The dominican economy has expanded 5.6% year-on-year as of August of this year, encouraged by a context of price stability, lower inflation and a reduction in interest rates.
The information was detailed today by the governor of the Central Bank of the Dominican Republic (BCRD), Héctor Valdez Albizu, who indicated that the economy shows a cumulative growth of 5.1% between January and August of this year, as shown by the Monthly Indicator of Economic Activity (IMAE).
He indicated that this result places the country “as the economy of greatest growth in Latin America to date.”
Within the framework of seventy-seventh anniversary of the BCRD, the governor valued the resilience of the national productive apparatus, in the face of a global scenario in which, although it has overcome the COVID-19 pandemic, it still faces geopolitical crises that impact the prices of raw materials and oil. , generating uncertainty throughout the world.
He indicated that the year-on-year inflation It stood at 3.29% in September 2024, while core inflation, which shows the monetary conditions of the economy, reached 4.01%.
Valdez Albizu indicated that the inflation rates They have been able to be maintained thanks to a correct establishment of monetary policy.

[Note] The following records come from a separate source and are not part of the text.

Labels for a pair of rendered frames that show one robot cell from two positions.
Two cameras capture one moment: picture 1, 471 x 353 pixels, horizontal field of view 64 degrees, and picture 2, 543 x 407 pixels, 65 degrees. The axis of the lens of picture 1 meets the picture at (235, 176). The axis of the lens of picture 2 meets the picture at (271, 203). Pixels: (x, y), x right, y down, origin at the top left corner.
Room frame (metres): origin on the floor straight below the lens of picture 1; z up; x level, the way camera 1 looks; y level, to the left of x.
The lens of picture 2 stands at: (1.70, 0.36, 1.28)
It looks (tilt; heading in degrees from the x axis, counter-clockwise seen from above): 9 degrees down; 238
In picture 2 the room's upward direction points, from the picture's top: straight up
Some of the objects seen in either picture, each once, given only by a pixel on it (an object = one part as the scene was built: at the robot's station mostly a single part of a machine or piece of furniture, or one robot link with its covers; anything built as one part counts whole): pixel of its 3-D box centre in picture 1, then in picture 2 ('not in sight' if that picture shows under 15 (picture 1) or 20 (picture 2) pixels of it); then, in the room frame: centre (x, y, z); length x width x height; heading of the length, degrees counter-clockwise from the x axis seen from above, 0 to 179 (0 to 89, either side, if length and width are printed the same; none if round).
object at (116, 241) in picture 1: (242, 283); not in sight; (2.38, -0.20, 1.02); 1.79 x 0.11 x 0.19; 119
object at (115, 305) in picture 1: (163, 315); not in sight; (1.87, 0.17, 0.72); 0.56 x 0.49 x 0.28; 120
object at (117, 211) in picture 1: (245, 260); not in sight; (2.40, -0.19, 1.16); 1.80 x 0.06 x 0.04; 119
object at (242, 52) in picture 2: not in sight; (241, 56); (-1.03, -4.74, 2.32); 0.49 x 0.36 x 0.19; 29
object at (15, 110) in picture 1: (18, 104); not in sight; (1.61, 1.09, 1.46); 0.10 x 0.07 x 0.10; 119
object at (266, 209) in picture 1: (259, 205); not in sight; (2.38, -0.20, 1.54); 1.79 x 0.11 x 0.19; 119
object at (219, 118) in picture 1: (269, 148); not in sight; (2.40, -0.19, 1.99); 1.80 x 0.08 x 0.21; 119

- Despite the “uncertain outlook” at the international level, the economy of The United States grew 2.6%while its inflation was reduced to 2%, a scenario that allowed the federal funds rates to be reduced by 50 basis points.
This perspective influenced the Central Bank will reduce the policy rate from 7% to 6.75% monetary in August, taking it to 25 basis points below in September, placing it at 6.50%. In this way, the rate accumulates a reduction of 200 basis points from May 2023.
The sectors that grew the most
In that sense, the free zones (6.6%) and construction (4.9%) were the two sectors that had the most impact on boosting the growth of the dominican economy during the first eight months of 2023.
Meanwhile, the services sector experienced an increase of 5.4%, supported by:
- Financial services (8.1%)
- Hotels, bars and restaurants (7.1%)
- Transportation and storage (5.9%)
- Real estate and rental activities (5.8%)
Projections for next year
The governor highlighted that the behavior that the dominican economy indicates that the 2024 with a growth of 5.0%with a range of between 4.5% and 5.0% by 2025.
However, he highlighted that this is a percentage that the Central Bank maintains “to be conservative and have some security“, since international organizations such as the International Monetary Fund (IMF), estimate an expansion between 5.1% and 5.2%.
Meanwhile, the inflation would be located in 3.5% at the end of 2024, which would converge to 4.0% for next year.
“We are fully complying with our constitutional commitment to guarantee the stability through the inflation“he assured.
Likewise, he indicated that the current account deficit It would be 3% of the gross domestic product (GDP), which would be covered by foreign direct investment, which would exceed 4.5 billion dollars by the end of this year.